Collected data:
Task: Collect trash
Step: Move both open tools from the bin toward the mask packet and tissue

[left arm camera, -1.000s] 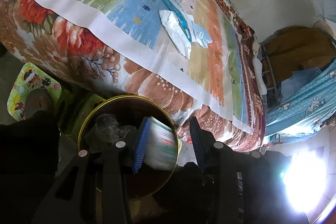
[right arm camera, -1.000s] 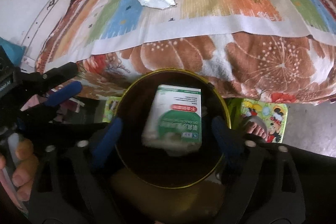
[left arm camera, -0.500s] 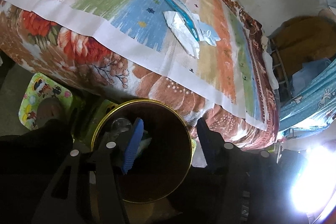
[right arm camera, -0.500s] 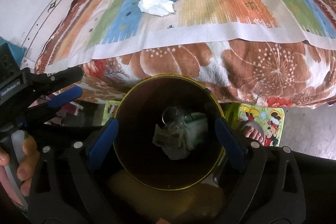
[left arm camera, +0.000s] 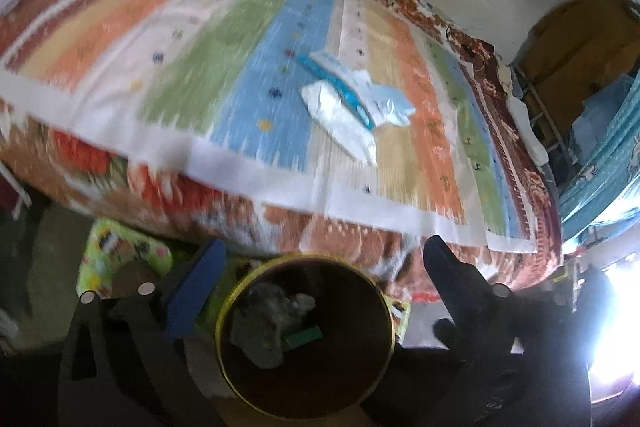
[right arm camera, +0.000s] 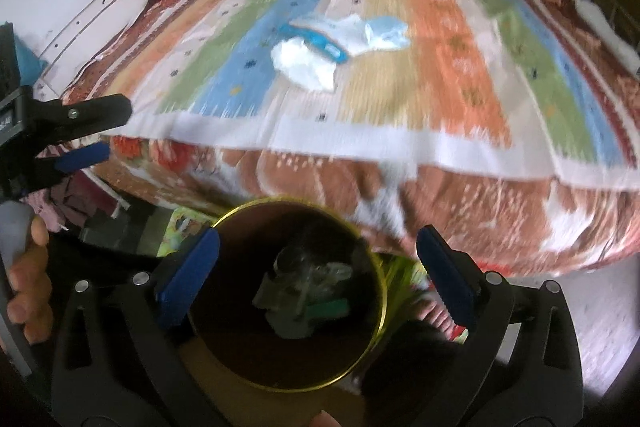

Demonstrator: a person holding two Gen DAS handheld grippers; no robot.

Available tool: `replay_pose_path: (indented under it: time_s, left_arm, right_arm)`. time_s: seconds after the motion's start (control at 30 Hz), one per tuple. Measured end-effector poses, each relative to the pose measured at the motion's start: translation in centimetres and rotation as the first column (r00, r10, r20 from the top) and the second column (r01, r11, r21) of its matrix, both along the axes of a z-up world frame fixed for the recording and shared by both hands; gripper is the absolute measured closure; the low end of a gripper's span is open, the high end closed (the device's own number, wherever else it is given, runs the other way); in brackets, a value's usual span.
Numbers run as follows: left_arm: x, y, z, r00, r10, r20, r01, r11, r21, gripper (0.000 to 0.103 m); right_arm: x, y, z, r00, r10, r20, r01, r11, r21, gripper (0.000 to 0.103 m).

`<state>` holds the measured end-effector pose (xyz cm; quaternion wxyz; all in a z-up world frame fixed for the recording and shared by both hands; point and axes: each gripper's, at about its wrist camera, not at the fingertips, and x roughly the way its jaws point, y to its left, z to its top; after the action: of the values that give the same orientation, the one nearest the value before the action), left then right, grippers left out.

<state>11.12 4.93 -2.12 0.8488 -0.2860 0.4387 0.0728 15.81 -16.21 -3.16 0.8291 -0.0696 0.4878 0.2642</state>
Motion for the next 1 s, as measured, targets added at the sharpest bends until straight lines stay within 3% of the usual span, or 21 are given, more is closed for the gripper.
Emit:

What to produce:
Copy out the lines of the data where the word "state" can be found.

Worked solution:
`<state>` holds the measured end-effector pose (xyz cm; quaternion wxyz; all in a z-up world frame fixed for the recording and shared by both hands; point and axes: each gripper's, at about its wrist camera, not at the fingertips, and x roughly the way its jaws point, y to its left, z to its top; after the action: of the values that give the same orientation, the one nearest the value before the action), left then right, grippers left out.
<state>11.12 4.93 -2.12 0.8488 -0.2860 0.4387 0.0728 15.81 -16.21 -3.16 0.8291 -0.0696 0.4878 0.2642</state>

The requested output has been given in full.